Exercise description
Line filter on the word "lists": copy each matching line from the entries.

****************

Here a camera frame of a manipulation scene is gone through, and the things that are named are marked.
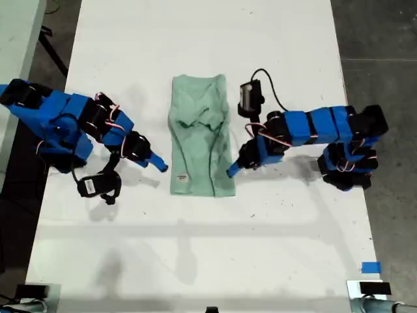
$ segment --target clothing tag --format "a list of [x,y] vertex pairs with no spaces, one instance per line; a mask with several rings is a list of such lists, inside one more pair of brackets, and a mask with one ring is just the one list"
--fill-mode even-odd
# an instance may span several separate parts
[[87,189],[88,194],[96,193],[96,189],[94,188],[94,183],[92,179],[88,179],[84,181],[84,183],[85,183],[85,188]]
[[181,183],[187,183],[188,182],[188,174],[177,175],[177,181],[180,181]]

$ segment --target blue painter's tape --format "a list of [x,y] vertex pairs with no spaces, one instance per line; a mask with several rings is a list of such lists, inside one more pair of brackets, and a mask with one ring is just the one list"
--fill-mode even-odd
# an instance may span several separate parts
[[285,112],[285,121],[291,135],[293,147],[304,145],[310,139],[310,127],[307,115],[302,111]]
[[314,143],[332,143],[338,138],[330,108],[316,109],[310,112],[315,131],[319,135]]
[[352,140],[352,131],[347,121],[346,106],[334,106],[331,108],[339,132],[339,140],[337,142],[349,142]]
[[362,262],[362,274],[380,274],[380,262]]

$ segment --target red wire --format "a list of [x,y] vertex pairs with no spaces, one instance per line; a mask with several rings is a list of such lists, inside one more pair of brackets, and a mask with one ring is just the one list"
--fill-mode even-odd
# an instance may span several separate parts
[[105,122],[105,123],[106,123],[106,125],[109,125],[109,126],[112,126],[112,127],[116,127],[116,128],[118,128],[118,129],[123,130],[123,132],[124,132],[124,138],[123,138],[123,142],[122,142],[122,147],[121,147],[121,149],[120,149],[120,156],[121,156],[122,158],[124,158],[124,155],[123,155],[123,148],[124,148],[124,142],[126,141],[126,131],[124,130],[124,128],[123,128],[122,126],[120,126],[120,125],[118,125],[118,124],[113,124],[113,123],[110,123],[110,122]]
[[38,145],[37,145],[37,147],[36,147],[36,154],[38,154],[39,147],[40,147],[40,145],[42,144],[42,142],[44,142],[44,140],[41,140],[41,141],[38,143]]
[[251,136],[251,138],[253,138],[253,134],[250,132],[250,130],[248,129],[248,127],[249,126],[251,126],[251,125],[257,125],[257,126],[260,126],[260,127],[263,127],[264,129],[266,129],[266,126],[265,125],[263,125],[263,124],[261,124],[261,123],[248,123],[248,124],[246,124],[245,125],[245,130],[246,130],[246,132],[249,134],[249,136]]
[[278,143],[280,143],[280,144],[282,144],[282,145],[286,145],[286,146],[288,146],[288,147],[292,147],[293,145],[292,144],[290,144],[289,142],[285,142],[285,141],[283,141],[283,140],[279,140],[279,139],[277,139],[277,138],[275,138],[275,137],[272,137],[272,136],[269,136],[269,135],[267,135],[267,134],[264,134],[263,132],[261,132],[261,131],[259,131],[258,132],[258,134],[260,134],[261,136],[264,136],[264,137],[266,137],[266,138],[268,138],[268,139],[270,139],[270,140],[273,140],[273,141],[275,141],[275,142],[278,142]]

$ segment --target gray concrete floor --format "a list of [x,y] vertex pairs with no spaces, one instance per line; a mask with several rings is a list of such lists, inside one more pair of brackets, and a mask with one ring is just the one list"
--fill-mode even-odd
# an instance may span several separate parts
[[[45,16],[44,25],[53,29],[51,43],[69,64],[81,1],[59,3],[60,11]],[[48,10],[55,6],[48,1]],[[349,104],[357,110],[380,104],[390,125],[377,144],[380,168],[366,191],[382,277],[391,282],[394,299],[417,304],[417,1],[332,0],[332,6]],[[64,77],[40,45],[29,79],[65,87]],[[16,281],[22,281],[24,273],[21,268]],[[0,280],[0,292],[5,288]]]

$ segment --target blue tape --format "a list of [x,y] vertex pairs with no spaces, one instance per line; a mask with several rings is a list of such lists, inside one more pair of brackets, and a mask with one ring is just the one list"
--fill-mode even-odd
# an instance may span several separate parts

****************

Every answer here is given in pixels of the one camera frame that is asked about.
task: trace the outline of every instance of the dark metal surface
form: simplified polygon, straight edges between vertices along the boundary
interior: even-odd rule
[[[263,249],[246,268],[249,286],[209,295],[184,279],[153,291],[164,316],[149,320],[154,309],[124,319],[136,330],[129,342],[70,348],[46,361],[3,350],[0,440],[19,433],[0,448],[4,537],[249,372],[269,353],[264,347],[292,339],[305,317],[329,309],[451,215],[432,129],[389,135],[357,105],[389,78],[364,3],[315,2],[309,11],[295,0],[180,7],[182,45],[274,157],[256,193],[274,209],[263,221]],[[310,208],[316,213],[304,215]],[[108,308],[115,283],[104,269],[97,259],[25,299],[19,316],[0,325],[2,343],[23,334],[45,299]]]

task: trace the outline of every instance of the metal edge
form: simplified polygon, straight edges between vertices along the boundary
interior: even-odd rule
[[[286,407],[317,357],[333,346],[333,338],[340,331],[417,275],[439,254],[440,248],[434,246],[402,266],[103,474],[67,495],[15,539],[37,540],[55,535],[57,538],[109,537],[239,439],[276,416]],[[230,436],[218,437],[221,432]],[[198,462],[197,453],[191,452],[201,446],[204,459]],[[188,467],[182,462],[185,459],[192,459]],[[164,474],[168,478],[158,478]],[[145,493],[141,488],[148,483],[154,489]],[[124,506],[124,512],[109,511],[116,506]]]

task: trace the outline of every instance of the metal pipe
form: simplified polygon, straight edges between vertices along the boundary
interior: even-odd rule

****************

Solution
$ segment --target clothing tag --format "a list of [x,y] vertex pairs with no spaces, one instance per line; a mask with several rings is a list of such lists, inside one more pair of brackets, and a mask with one ring is just the one list"
$ segment --target blue painter's tape --format "a list of [x,y] vertex pairs with no spaces, one instance per line; a mask with several rings is a list of such lists, inside one more pair of brackets, and a mask with one ring is just the one list"
$ segment --target red wire --format "a list of [x,y] vertex pairs with no spaces, one instance per line; a mask with several rings is a list of such lists, inside one more pair of brackets, and a mask with one ring is just the one list"
$ segment --target gray concrete floor --format "a list of [x,y] vertex pairs with no spaces, one instance per line; a mask with several rings is a list of such lists, inside one more pair of brackets, and a mask with one ring is just the one list"
$ segment --target blue tape --format "a list of [x,y] vertex pairs with no spaces, one instance per line; a mask with several rings is a list of such lists, inside one more pair of brackets, and a mask with one ring is just the one list"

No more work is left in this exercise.